Andrew couldn’t look at Ben.
‘You’re my fucking brother,’ he whispered more to himself.
‘We don’t know that. Not definitely. He said cousins too. That’s okay.’
‘Okay?’ Andrew shook his head frenziedly. ‘Okay? None of this is fucking okay!’
He felt sick. Put his head between his knees for a moment. Ben touched his back, and he pulled away as though his hand was hot.
‘It isn’t cousins – I know it’s brothers. Christ.’
‘How can you know?’
‘I just do.’ Andrew’s voice was a high squeak.
He stood, paced the floor. Ben joined him, in step.
‘Stop it!’ cried Andrew.
He dragged Ben roughly to Doctor Amdahl’s huge mirror.
‘Look at us,’ he hissed. ‘Look at my eyes. Look at yours! I can see it now. Fuck, I can see it! Can’t you?’
‘No. I don’t see it. The test could be wrong. That happens,’ said Ben. ‘Let’s get them to do another. They probably mixed it up with someone else’s. That’s what it is.’
‘So I’m some other fucker’s brother?’
‘Could be the way they did it. They miscounted those markers. Did something wrong in the lab. Why are you just accepting this? Hospitals make mistakes all the time!’
‘Because I…’ Andrew picked up Doctor Amdahl’s plastic bin, thinking he would be sick.
‘Those odds were too ridiculous. I see that now. So this result can’t be true! The chances … the chances are too great. It’s maths…’
Andrew retched, but nothi
ng came up.
‘Look, even if we were related,’ said Ben, ‘we were us first. If we don’t take any more tests, if we just ignore it, then no one need ever know.’
‘I know,’ cried Andrew. ‘And that fucking doctor knows!’
He wanted to cry. This was his fault. His fucking fault. Ben looked so lost that he wanted to comfort him. But he couldn’t. He couldn’t.
‘You reckon you know,’ said Ben in a quiet voice. ‘But I know they must have made a mistake.’
‘You know fuck all,’ whispered Andrew.
‘It’s just blood. Just these little HLA marker things stuck to our cells. Maybe it got stuck wrong. Maybe it’s … Maybe it’s…’
Andrew reminded him that the doctor had said if they were siblings they only share one parent. ‘Have you thought who that must be?’
Ben looked as though Andrew had slapped him.

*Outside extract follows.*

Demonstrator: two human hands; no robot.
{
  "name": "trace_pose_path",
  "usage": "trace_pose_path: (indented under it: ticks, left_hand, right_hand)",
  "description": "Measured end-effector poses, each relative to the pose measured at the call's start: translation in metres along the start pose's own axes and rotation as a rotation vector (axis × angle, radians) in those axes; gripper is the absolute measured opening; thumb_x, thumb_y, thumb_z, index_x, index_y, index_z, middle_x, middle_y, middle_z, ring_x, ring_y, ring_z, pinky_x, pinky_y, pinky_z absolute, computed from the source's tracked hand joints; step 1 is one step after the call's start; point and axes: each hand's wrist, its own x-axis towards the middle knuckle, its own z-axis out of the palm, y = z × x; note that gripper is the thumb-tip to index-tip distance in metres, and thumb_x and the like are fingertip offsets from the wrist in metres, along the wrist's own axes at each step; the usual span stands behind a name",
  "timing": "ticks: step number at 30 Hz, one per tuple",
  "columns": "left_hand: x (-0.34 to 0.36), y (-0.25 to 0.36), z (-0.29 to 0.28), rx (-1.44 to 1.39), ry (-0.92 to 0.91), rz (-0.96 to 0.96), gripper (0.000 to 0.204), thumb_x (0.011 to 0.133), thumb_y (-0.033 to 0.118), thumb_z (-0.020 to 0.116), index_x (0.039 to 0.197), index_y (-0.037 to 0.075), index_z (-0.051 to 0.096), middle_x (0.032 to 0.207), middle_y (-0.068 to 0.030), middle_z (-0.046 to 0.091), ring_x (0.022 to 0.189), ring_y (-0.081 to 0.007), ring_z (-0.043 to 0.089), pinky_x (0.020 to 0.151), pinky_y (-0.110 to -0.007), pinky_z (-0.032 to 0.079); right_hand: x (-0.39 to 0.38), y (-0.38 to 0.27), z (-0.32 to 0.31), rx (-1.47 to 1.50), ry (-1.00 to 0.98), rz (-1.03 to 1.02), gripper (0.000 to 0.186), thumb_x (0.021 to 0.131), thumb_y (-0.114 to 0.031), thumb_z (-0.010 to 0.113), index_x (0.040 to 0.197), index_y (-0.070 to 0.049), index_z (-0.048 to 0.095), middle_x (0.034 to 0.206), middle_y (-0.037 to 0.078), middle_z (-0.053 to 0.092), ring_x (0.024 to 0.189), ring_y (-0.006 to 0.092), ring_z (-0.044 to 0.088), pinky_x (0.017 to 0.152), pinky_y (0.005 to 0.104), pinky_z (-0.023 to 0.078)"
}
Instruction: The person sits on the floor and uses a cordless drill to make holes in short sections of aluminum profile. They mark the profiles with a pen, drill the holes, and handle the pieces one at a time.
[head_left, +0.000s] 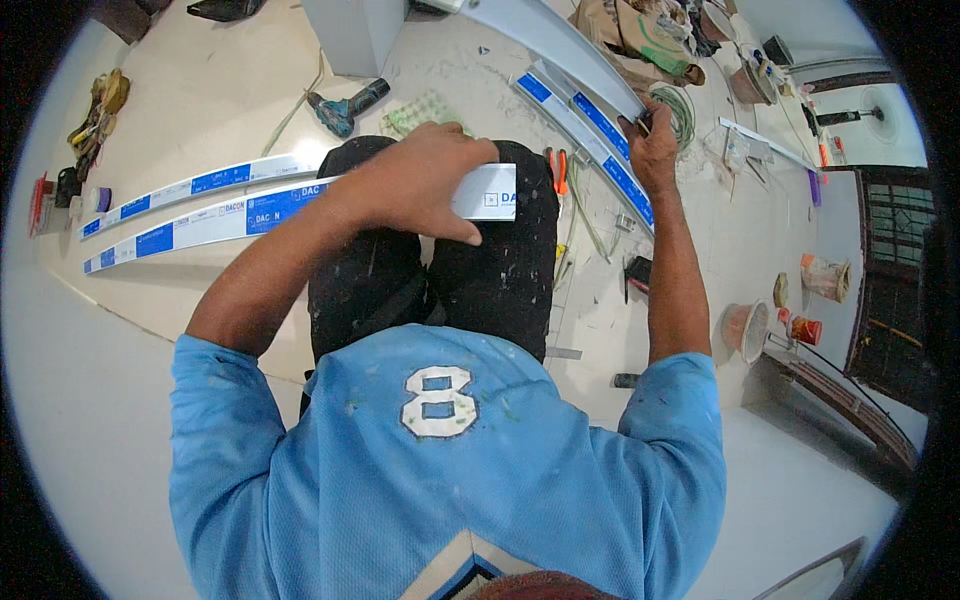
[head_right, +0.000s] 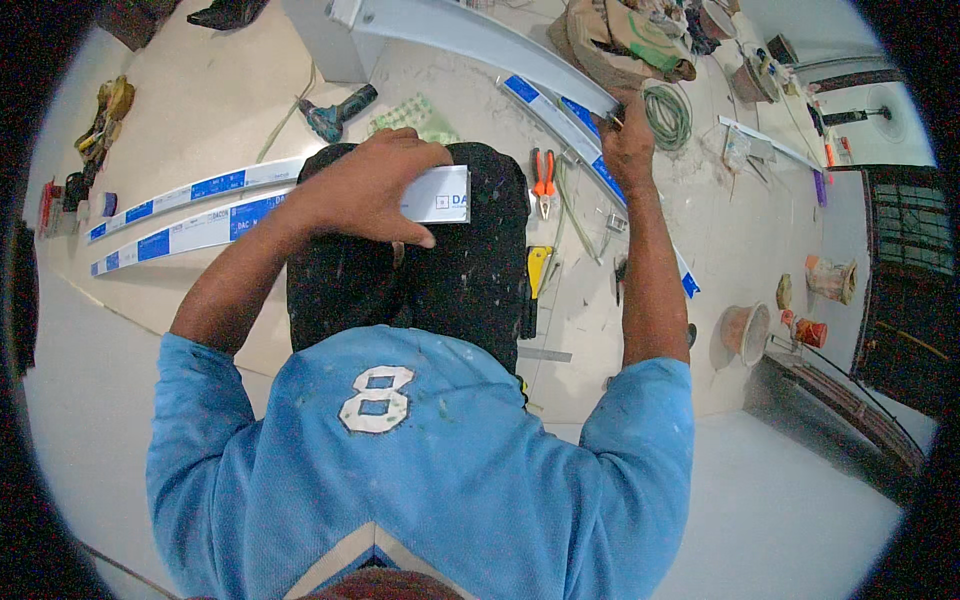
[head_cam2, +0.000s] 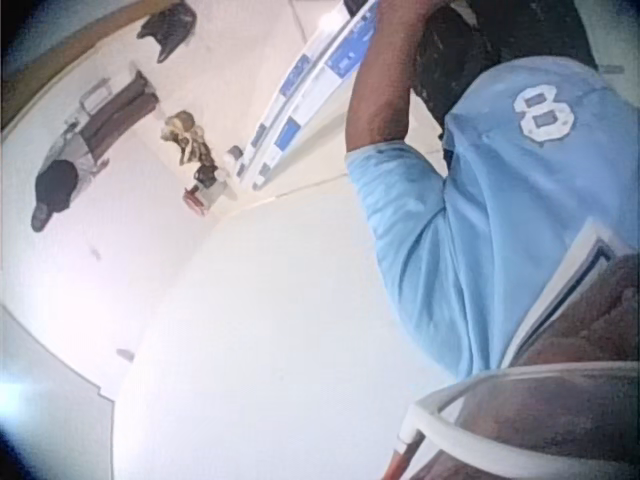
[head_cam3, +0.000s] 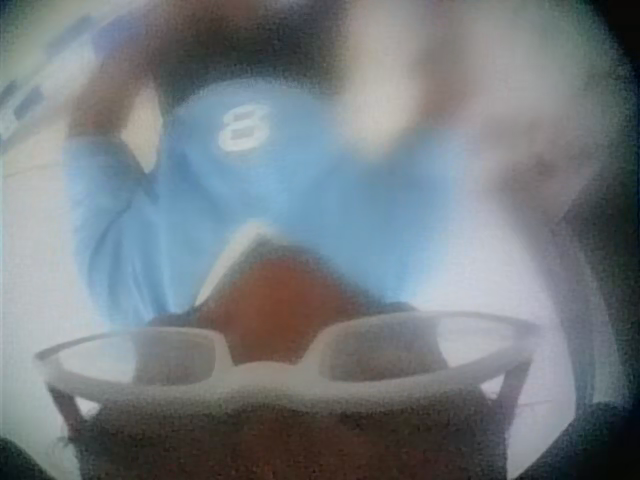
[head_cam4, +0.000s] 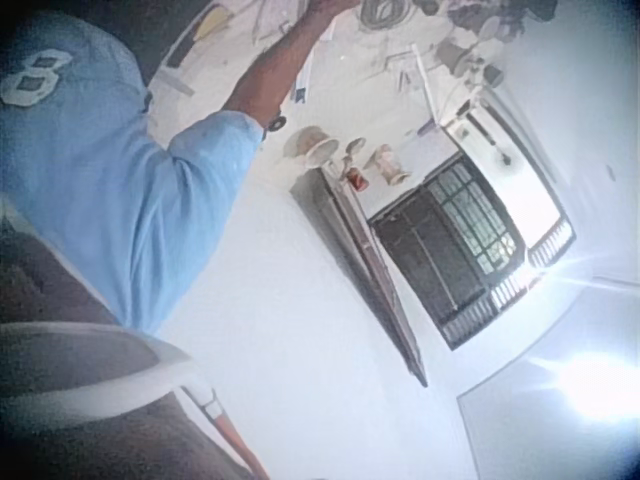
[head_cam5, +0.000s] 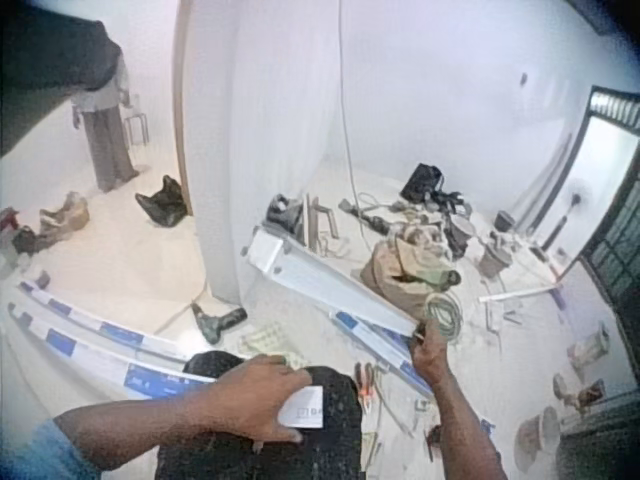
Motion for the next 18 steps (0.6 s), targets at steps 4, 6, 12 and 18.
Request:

‘My fucking dad,’ he said. The denial was draining away. The realisation was pale on his face.
‘Yes,’ said Andrew. ‘Your fucking dad.’
‘It can’t be.’
‘Who else is it? We definitely don’t have the same mother.’
‘I told him he would ruin someone’s life one day!’ cried Ben. ‘I told him!’
Doctor Amdahl came back and said if they wanted to go ahead with it, they would begin the donation after Andrew’s next course of chemo. They would filter Ben’s blood with a machine and feed it directly into Andrew. Wordlessly, they both left the stuffy room. Along the corridor, they walked out of step, letting other patients pass between them. Bob Fracklehurst picked them up outside the hospital. Andrew was grateful for Andrea Bocelli. For words he didn’t understand.
Back at the flat, Andrew tried to swing the door shut after him; Ben had to stop it so he could follow him inside.
In the living room, Andrew said, ‘I won’t take your blood.’
‘Why not? It could save your life!’
‘I want you to go.’ Saying it was agony. It wasn’t what Andrew wanted, not really, but he needed space. Time. To get his head around it.